One of the emerging themes in cancer biology is the dependence of cancer subtypes on certain signaling pathways for continued tumor growth. For example, mutations that activate the Hedgehog (Hh) signaling pathway drive growth of a variety of cancers including basal cell carcinomas (BCCs) and medulloblastomas, along with pancreatic, prostate, and small cell lung cancer that account for up to 25% of all human cancer deaths (Epstein, 2008). BCCs are the most prevalent cancer in the world, and nearly half of all US citizens are likely to develop this cancer before retirement (National Cancer Institute, 2010). Twenty years of extensive research identifying Hh pathway components and their functional roles recently culminated in the newly FDA approved Hh pathway antagonist vismodegib (Erivedge; Genentech/Roche) for the treatment of locally advanced or metastatic BCCs.
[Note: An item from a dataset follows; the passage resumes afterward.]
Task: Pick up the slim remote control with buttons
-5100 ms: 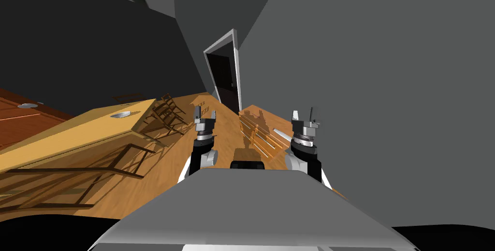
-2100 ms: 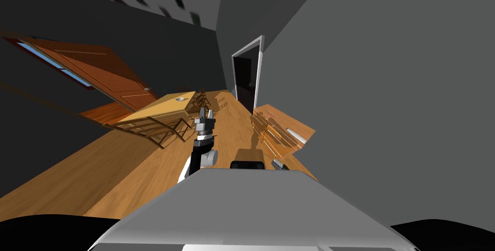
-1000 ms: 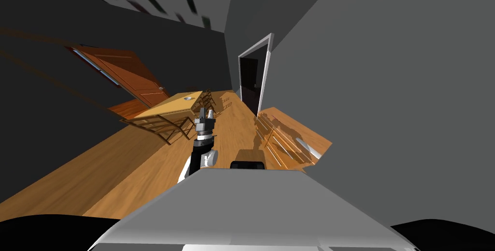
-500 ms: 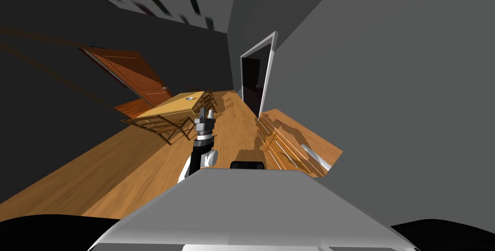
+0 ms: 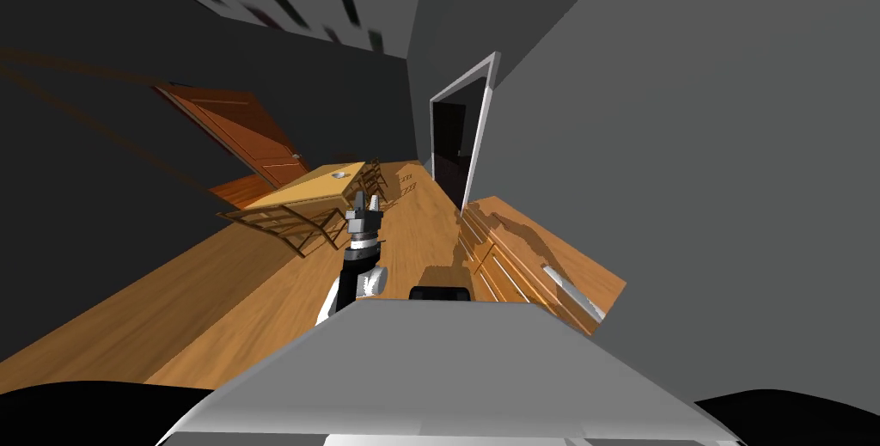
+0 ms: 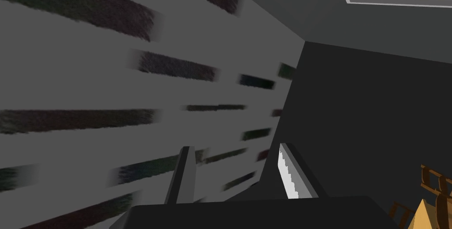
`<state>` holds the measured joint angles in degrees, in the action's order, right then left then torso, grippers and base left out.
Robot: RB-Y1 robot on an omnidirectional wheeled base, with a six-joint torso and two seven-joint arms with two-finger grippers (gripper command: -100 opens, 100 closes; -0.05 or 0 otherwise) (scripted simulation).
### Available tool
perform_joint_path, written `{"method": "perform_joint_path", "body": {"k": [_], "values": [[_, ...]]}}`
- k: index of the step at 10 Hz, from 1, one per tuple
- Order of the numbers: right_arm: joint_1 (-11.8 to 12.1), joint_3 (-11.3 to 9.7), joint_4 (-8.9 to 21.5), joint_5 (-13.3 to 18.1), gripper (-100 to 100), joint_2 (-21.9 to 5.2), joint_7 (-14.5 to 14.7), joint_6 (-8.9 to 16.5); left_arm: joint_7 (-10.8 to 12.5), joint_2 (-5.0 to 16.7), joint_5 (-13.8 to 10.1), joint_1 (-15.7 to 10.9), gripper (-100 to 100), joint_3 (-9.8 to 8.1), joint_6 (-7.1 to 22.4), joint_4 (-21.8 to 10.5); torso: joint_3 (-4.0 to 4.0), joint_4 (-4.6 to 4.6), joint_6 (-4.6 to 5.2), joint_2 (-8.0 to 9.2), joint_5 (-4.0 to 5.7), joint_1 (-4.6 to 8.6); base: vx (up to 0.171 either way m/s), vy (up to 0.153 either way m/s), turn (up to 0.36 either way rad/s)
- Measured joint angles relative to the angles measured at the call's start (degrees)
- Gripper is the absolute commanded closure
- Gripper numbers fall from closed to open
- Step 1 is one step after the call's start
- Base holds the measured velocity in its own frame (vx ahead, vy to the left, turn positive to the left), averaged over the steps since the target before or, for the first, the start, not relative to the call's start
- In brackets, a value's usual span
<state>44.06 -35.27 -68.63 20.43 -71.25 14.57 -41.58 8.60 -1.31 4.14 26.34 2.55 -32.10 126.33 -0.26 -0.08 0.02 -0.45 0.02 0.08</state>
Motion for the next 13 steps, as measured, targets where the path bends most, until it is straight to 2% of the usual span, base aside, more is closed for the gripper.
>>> {"method": "perform_joint_path", "body": {"k": [1,2,3,6,7,8,11,12,13], "values": [[-0.8,-0.7,1.7,0.7,-100,-1.6,-0.5,0.3,0.0,0.0,0.0,0.0,0,0.00,0.0,0.0,-0.06,-0.02,-0.03,-0.11,-0.01,-0.03,0.136,-0.006,0.039],[-0.3,-0.8,2.7,0.9,-100,-2.0,-0.2,0.9,0.0,0.0,0.0,0.0,0,0.00,0.0,0.0,-0.05,-0.02,0.02,-0.09,-0.01,-0.04,0.139,-0.028,0.044],[-0.5,-1.6,2.5,1.6,-100,-3.9,-0.7,2.4,0.0,0.0,0.0,0.0,0,0.00,0.0,0.0,-0.07,-0.03,-0.03,-0.13,0.00,0.02,0.112,-0.015,0.043],[-0.8,-1.9,5.8,2.1,-100,-4.0,-0.2,2.3,0.0,0.0,0.0,0.0,0,0.00,0.0,0.0,0.19,0.07,0.03,0.33,-0.01,-0.10,0.044,-0.003,0.011],[0.0,-1.9,6.3,2.1,-100,-5.5,0.0,2.8,0.0,0.0,0.0,0.0,0,0.00,0.0,0.0,0.13,0.05,0.01,0.21,-0.02,-0.04,0.093,-0.019,0.030],[-1.1,-2.4,8.3,2.7,-100,-5.8,-0.1,2.5,0.0,0.0,0.0,0.0,0,0.00,0.0,0.0,0.07,0.03,0.01,0.12,0.01,-0.01,0.135,-0.024,0.048],[-3.2,-4.2,13.4,4.9,-100,-8.8,-0.6,3.8,0.0,0.0,0.0,0.0,0,0.00,0.0,0.0,-0.29,-0.11,-0.04,-0.50,0.02,0.04,0.249,-0.034,0.078],[-3.3,-4.3,14.8,5.1,-100,-9.3,-0.2,4.3,0.0,0.0,0.0,0.0,0,0.00,0.0,0.0,-0.34,-0.13,-0.03,-0.59,0.03,0.07,0.265,-0.033,0.071],[-3.8,-4.8,14.7,5.6,-100,-10.0,-0.3,5.3,0.0,0.0,0.0,0.0,0,0.00,0.0,0.0,-0.36,-0.14,-0.04,-0.62,0.03,0.03,0.223,0.014,0.088]]}}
Although vismodegib and other Smo inhibitors appear effective, treatment-driven tumor evolution has resulted in the outgrowth of tumor cell variants resistant to the drug. This rapid tumor evolution during treatment highlights the continued need to understand how tumors circumvent pathway blockade and identify new therapeutic targets for treating Hh-dependent cancers. In this article, we summarize the successful development of Hh pathway inhibitors and highlight promising areas for the development of next generation drug antagonists for Hh-dependent cancers.
Hh signaling is essential for development of all vertebrates and drives proliferation, migration, and differentiation of progenitor cells to pattern organ development (Varjosalo and Taipale, 2008). Despite the critical nature of Hh signaling, how Hh mediates tumor proliferation remains poorly understood. Hh pathway activation begins when the Hh ligand binds to and inhibits the transmembrane receptor Patched1 (Ptch1), allowing the signal transducer Smoothened (Smo) to activate Gli transcription factors and amplify Hh target gene expression. So far, all of the nuclear events ascribed to Hh occur through the Gli transcription factors, with Gli1 acting predominantly as an activator, Gli3 acting predominantly a repressor, and Gli2 possessing both repressive and activator functions.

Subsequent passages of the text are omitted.